Mevlana sevgisi onu tabiî bir süreç içinde Hz Muhammed (sas) ve Kur’ân sevgisine götürür. Mesnevi’deki :
“Sine hâhem şerhâ şerhâ ez firâk
Ta be gûyem şerh-i derd-i iştiyâk”
beytiyle başlayan Mevlana sevgisi, rüyalarında Mevlana’yı görme arzusu onu yaktıkça yakan bir ateştir. Kendi ifadesiyle “ruhu kanamakta”dır.
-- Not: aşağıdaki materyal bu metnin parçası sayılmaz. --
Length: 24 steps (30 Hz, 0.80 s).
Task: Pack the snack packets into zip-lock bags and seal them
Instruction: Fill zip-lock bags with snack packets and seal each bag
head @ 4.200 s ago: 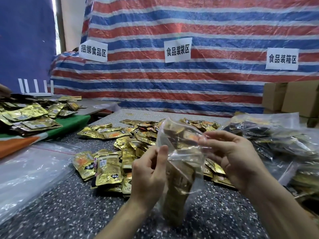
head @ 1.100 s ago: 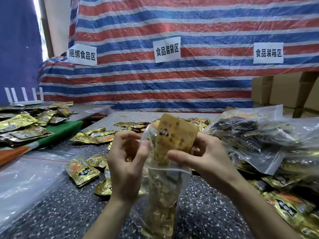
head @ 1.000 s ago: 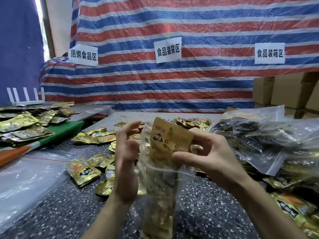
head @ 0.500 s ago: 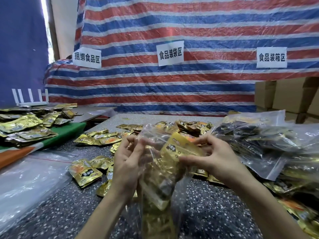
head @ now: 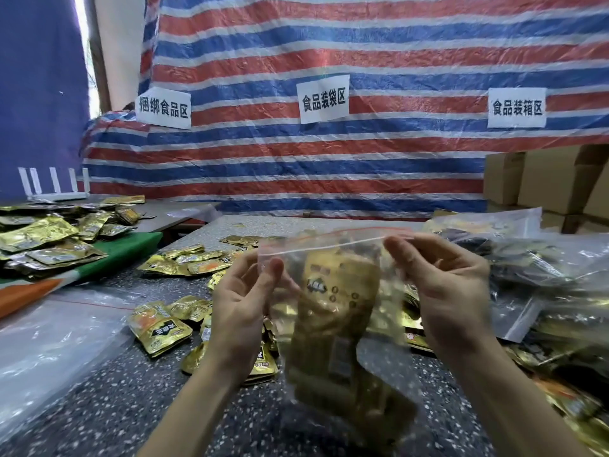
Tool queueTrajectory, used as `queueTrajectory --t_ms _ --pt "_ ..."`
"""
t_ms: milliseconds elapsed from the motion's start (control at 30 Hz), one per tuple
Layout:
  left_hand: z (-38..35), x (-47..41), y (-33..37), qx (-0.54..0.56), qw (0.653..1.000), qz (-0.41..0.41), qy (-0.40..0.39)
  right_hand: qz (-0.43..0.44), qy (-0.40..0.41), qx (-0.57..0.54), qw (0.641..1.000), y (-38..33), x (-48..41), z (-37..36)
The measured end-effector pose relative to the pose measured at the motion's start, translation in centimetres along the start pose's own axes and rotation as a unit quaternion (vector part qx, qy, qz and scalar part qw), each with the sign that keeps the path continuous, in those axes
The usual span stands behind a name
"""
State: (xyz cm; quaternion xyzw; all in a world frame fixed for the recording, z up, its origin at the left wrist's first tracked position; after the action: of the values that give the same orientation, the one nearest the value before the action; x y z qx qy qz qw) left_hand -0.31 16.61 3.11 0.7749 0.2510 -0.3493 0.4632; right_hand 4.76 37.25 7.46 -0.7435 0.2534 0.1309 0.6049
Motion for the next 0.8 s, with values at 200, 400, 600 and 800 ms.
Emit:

Bu derin hasretini bir şiirinde şöyle anlatır:

 

“Sultan Veled’in pâyina düştüm de geçende
Sordum seni ahım yanarak kalb ü dehende
Bir kerrecik olsun gelerek hâbıma (uykuma) sen de
Göster bana didârını gel ey Ulu Sultan.”

 

Dede’nin fenafi’l-Mevlana hali, aşkın kanatlarında merhale merhale fenafi’r-Rasul’e (sas) ulaşır. Yaman Dede’nin gönlü zamanları aşıp Rahman’ın dilediği gönüllere ulaşan Hz Muhammed sevgisiyle yanar da yanar.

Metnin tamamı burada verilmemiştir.